August 7, 2009, 9:24 am
The question of whether Linux is ready for the enterprise has long been answered by the enormous success the operating system has had in enterprise and data center adoption. The new question should be: how long will it take for Linux to supplant Unix's place in the enterprise?
That was the general sense carried away from a recent analysts' meeting conducted by IBM to showcase their recent success in migrating customers from Unix to Linux environments--specifically, from Sun Microsystems' Solaris to Linux.
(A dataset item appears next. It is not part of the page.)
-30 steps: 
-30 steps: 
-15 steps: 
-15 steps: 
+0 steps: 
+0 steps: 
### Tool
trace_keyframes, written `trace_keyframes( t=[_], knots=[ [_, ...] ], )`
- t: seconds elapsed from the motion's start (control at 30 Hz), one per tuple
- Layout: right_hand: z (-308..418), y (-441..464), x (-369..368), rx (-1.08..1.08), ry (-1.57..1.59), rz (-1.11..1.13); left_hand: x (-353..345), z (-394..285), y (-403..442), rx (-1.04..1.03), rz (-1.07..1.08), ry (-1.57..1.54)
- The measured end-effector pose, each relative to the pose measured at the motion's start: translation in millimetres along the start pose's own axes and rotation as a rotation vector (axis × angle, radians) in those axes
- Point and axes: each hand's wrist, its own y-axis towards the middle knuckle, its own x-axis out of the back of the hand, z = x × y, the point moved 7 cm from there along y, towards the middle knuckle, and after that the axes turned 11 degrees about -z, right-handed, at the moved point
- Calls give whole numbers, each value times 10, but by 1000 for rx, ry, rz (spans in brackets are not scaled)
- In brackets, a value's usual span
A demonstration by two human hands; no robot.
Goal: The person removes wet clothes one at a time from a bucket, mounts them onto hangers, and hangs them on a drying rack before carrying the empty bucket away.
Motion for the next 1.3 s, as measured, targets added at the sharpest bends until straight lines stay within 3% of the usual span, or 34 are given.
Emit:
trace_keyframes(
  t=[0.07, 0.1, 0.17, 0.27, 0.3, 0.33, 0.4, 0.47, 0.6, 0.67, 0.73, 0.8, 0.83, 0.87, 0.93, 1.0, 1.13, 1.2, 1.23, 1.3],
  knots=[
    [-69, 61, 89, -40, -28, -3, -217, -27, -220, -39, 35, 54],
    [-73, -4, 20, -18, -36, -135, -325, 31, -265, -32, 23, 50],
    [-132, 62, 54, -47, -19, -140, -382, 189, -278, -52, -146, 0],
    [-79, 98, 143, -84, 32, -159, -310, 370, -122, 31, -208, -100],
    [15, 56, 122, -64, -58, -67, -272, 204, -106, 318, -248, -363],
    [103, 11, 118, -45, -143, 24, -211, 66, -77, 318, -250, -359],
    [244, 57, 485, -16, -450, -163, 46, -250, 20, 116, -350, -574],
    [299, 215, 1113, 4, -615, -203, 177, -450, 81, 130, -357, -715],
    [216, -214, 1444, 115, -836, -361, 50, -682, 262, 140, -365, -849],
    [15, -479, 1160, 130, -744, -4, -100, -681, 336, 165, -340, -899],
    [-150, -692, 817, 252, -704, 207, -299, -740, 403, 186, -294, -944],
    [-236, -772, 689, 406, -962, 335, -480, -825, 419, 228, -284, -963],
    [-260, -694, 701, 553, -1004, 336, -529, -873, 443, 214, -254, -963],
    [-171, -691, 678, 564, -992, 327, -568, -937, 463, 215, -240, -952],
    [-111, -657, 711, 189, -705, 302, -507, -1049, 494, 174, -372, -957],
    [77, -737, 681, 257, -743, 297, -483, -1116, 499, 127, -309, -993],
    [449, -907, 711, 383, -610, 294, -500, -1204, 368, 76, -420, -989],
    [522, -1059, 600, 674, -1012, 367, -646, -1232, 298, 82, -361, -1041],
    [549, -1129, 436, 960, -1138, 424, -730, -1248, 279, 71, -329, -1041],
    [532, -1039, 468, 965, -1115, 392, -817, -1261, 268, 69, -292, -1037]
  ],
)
Inna Kuznetsova, Director, Linux Strategy, led the meeting attended by IT analysts and painted a telling picture of what IBM's Linux business has been in recent months: in short, strong and growing. To give an idea of this strength, Kuznetsova reported that in the past three years, over 1,800 customers have migrated from competitive platforms to IBM, and nearly 50 percent of those IBM wins included Linux.
IBM is also picking up a lot of business from Sun, having doubled their number of Sun customer wins between first quarter and second quarter 2009. Kuznetsova attributed these recent moves to customer uncertainly regarding Sun following the recent takeover bid from Oracle.
The meeting served as a platform to highlight these recent wins, but also to reaffirm IBM's commitment to Linux. Big Blue has been working with Linux for over 10 years now, with no end in sight. Kuznetsova emphasized that this is due to the value proposition Linux has always brought to the table--value that has only increased as Linux becomes more feature-rich.
This feature complexity augments the usual value argument for Linux: that its development and licensing model makes it a more affordable software platform to implement. And while Kuznetsova did not dismiss the lower costs of Linux in her presentation, she stressed that more was at stake for customers than just cost.
"Customers do not just move to save costs," Kuznetsova said. "They move because they need to do things better and save costs."
A big part of IBM's success with Linux is the incorporation of Linux into its pre-existing Migration Factory program. The Migration Factory has been around for over 20 years now, which means IBM has gotten individual migration projects down to a science, as far as assessing a migration and knowing which resources and tools to throw at the project.
Another chapter of the success story is IBM's partners, notably Red Hat and Novell. Kuznetsova stated that their efforts and cooperation with customers have made the migration projects flow even smoother than IBM could do on their own.
In an analyst event like this, one does not expect to hear any downsides to a company's business. But with IBM's latest run of success in Linux migrations, it seems clear that Unix-to-Linux migration rates will be growing for the foreseeable future.